自民党、地方重視で経済対策 原案決定、公約に反映
http://www.sankei.com/politics/news/141114/plt1411140070-n1.html
 自民党は14日、政務調査会の幹部会議を党本部で開き、年内の衆院解散・総選挙を前提に、地域経済への対応を中心とした経済対策の原案を決定した。稲田朋美政調会長は具体策を早急に取りまとめるよう指示した。経済対策を取り込んだ公約を25日にもまとめる方針で、安倍晋三首相が最重要課題に掲げる地方創生と結びつけ、「地方重視」の姿勢を前面に打ち出したい考えだ。
 原案は、地域経済に影響を与える円安やエネルギー価格の高騰、米価下落への対策▽地方創生の先行実施▽地域の成長戦略(ローカル・アベノミクス)▽災害復旧・東日本大震災の復興加速化-を柱に据えた。
 「アベノミクス効果が及んでいない」と指摘される地方経済の立て直しを急ぐことで、全国的な景気浮揚につなげる狙いがある。
 自民党は今年10月から北海
道や高知、山形など6道県で農家や企業関係者らから意見・要望を聞く「どこでも政調会」を実施し、就労支援や出産後の職場復帰支援、教育の充実など10項目を最優先に取り組む課題として位置づけている。そうした課題についても、公約に盛り込む方針だ。』


 地方経済再生は、東京圏、名古屋圏、関西圏といった大都市に居住する国民のためでもあります。何しろ、日本の三大都市圏は首都直下型地震、南海トラフ巨大地震という大地震の脅威に直面しています。


 首都直下型地震が発生すると、最悪、避難者だけで339万人(!)、帰宅困難者は500万人を超えると想定されているのです。この膨大な被災者を「生き延びらせる」ためには、日本の地方経済が成長し、所得拡大と共に「供給能力の確保」が実現されていなければなりません


 地方経済が疲弊し、企業が倒産し、人材が離散してしまうと、いざ「非常事態」が都心部で発生した際に、我々(東京都民)は助からない確率が高まります。無論、日本の各地は東京を救おうと懸命に努力するでしょうが、そもそもの「供給能力」が維持されていなければ、どうにもならないのです。


 供給能力とは、具体的には「モノやサービスを生産する力」になります。経済学用語でいえば「潜在GDP」です。

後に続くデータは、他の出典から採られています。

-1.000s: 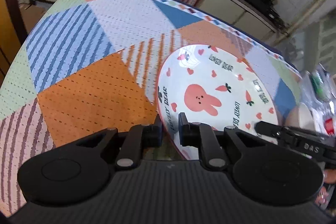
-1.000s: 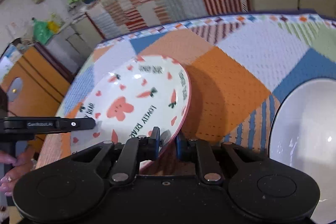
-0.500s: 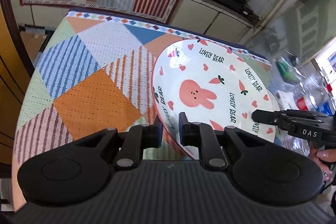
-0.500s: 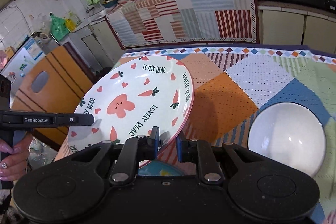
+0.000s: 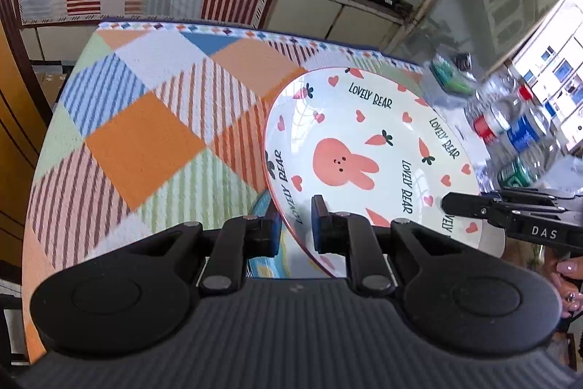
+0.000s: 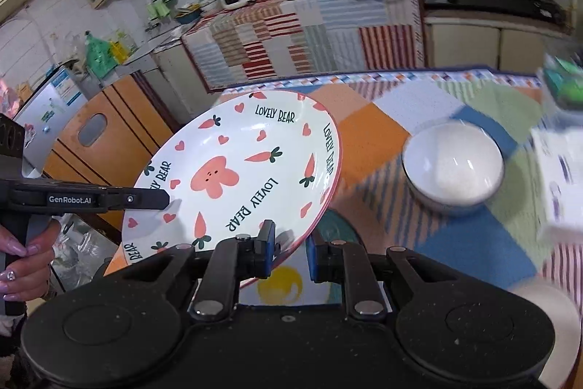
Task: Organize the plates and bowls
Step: 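Lift the bunny plate with both grippers and carry it over the blue egg plate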
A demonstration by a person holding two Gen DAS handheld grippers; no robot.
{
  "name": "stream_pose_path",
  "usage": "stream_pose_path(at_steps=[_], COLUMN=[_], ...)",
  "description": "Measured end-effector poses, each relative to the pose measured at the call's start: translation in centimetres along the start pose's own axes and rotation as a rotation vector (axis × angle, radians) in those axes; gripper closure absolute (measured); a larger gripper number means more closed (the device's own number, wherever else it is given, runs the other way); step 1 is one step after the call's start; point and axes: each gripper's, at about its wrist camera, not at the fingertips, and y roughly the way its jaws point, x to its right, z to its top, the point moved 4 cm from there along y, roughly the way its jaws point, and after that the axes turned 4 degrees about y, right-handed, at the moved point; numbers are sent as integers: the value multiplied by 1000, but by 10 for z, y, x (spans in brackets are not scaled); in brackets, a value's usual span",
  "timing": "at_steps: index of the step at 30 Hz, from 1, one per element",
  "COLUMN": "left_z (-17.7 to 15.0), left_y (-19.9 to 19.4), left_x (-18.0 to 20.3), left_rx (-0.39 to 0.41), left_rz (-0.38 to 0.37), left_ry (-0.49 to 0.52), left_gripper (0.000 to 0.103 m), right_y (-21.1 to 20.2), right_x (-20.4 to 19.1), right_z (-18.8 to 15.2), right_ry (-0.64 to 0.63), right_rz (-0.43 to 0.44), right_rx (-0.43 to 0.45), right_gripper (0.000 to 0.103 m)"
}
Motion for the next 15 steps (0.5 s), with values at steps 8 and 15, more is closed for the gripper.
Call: stream_pose_path(at_steps=[8, 15], left_z=[-30, -44], left_y=[0, 3], left_x=[10, 12], left_rx=[-34, -61], left_rz=[-21, -3], left_ry=[-20, -16], left_gripper=[89, 89], right_y=[-15, -14], right_x=[0, 4], right_z=[-30, -44], right_ry=[-15, 15], right_rz=[-19, -21], right_rx=[-33, -61], right_gripper=[79, 79])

 ご存知の通り、デフレとは「潜在GDP(供給能力)>名目GDP(総需要)」の状況になり、デフレギャップが拡大することで発生します。結果、余剰になった供給能力が「削減」されていくことになります。具体的には、企業倒産と人材流出です。


 日本の土木・建設業の数は、99年に60万社あったのが、現在は43万社です。労働者は、680万人から500万人割れにまで落ち込みました。驚愕するほどの「供給能力」の毀損です。デフレ期に公共投資を削減し(というか、公共投資削減もデフレギャップ拡大の主因の一つですが)、一般競争入札化、談合の禁止など、過激な規制緩和を実施したため、我が国の土木・建設業はすっかり疲弊してしまいました。


 無論、「市場原理」が優先された結果、都市部よりも先に地方の方から「供給能力」が毀損していくことになったわけです。


 結果、我が国の「大震災」に対する安全保障、特に三大都市圏の住民の安全保障は、間違いなく弱体化しました


 経済合理性、つまりは「儲けること」だけを考えたならば、確かに三大都市圏に人口を集中させた方がいいのです。間違いなく、生産性が(一時的に)高まります。


 とはいえ、我が国は自然災害大国なのです。東京圏に人口が過度に集中し、首都直下型地震に見舞われると、「国家存亡」の事態になります。日本は、全国各地に住民がある程度分散し、それなりに経済成長を達成し、十分な「供給能力」を維持しなければ、国民全体が生き延びられない国なのです。


 今回の総選挙において、自民党がこの「日本の基本中の基本」を思い出してくれることを切に願います。願っているだけでは仕方がないので、わたくしも全てのチャネルを使い、「正しい意味の地方経済の再生」を訴え、政治家に(というか、立候補予定者に)提言していきたいと思う次第でございます。